→ REQUIRED WORK:
The expected response is a copy of every line in the entries below that includes the word "black".

→ RECORDED INFORMATION:
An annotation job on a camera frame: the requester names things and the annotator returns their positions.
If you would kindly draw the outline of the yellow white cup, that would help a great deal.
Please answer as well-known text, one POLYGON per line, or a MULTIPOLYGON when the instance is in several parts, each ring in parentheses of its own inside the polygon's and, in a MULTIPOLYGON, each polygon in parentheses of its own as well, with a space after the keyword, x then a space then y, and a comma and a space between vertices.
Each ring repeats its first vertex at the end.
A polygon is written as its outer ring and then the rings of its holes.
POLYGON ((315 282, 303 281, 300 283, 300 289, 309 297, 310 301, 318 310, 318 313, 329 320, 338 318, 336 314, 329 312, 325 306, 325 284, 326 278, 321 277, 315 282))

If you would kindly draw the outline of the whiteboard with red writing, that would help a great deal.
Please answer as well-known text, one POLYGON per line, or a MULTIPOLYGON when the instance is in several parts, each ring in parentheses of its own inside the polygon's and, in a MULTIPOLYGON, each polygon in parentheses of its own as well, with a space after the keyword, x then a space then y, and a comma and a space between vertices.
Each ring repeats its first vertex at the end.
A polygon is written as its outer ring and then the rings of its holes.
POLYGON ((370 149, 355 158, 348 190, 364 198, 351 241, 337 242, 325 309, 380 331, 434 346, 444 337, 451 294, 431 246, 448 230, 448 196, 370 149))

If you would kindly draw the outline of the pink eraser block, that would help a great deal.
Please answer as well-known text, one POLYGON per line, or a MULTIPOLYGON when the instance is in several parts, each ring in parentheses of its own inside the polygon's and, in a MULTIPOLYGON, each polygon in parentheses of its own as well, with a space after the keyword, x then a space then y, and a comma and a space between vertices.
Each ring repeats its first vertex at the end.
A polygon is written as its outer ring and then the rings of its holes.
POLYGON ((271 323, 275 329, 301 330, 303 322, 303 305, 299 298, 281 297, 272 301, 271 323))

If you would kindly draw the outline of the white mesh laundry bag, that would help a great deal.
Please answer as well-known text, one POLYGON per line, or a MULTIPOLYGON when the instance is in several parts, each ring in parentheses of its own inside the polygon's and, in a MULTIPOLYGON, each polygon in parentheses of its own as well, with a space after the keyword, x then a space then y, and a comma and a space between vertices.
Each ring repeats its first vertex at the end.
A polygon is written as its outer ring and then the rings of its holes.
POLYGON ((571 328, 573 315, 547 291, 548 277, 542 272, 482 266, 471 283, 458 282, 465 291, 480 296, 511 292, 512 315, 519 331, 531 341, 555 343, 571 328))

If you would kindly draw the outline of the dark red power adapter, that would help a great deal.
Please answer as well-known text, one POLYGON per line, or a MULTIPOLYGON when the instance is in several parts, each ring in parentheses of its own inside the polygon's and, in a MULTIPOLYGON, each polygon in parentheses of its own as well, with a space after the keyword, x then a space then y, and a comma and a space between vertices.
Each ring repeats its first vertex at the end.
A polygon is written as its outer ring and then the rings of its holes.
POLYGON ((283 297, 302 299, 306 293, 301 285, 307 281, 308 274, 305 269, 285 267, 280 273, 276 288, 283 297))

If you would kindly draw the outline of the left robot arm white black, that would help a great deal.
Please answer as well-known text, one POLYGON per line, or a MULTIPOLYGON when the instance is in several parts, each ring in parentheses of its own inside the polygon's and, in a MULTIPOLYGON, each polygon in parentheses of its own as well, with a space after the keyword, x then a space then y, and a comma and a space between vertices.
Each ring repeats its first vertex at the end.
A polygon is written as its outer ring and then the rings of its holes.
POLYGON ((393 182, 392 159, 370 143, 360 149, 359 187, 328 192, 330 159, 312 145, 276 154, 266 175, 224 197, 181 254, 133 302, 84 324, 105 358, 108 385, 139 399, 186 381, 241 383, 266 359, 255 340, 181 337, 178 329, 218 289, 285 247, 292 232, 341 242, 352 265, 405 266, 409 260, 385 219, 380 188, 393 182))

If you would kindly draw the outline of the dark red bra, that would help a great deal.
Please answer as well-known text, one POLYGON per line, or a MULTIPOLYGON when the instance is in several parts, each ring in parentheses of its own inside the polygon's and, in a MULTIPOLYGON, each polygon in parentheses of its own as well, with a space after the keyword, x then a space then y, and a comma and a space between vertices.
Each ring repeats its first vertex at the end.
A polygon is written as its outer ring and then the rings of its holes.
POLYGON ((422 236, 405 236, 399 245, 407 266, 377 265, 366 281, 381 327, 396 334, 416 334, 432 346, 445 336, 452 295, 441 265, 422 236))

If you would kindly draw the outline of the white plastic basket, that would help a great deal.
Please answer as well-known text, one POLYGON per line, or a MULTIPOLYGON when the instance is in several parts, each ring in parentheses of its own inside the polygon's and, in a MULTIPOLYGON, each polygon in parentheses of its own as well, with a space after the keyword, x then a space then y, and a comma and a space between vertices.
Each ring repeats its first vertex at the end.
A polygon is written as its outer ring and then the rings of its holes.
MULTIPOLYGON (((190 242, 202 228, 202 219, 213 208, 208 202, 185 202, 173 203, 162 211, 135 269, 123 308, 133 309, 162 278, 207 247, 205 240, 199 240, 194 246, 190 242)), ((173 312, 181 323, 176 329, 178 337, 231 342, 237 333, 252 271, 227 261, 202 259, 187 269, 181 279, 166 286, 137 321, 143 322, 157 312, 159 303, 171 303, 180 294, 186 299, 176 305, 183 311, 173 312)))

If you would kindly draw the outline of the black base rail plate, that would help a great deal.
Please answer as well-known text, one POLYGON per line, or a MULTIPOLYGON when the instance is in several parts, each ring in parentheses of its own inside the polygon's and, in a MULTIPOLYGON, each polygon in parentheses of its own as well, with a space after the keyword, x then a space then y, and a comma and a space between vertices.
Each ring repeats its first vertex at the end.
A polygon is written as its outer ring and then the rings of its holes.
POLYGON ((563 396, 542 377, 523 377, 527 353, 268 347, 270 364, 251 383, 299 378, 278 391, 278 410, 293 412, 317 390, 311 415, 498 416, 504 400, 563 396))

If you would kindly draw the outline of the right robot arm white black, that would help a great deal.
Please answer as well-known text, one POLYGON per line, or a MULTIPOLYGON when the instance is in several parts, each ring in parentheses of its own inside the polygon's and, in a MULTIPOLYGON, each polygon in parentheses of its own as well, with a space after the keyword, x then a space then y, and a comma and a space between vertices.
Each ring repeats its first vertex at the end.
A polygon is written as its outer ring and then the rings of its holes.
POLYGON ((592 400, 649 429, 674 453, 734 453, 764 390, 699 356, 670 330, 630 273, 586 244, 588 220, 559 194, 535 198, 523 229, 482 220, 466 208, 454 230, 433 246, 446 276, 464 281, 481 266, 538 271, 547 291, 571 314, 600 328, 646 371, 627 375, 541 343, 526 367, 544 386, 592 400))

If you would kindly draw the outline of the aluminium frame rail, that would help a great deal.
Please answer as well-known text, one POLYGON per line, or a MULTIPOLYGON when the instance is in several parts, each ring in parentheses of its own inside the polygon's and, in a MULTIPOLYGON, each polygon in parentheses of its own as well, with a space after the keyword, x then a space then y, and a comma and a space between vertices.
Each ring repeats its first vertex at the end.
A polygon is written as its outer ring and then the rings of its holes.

→ YOUR SOLUTION:
If you would kindly draw the outline of the left robot arm white black, that would help a great deal.
If you would kindly draw the outline of the black base rail plate, that would help a great deal.
If you would kindly draw the outline of the right robot arm white black, that would help a great deal.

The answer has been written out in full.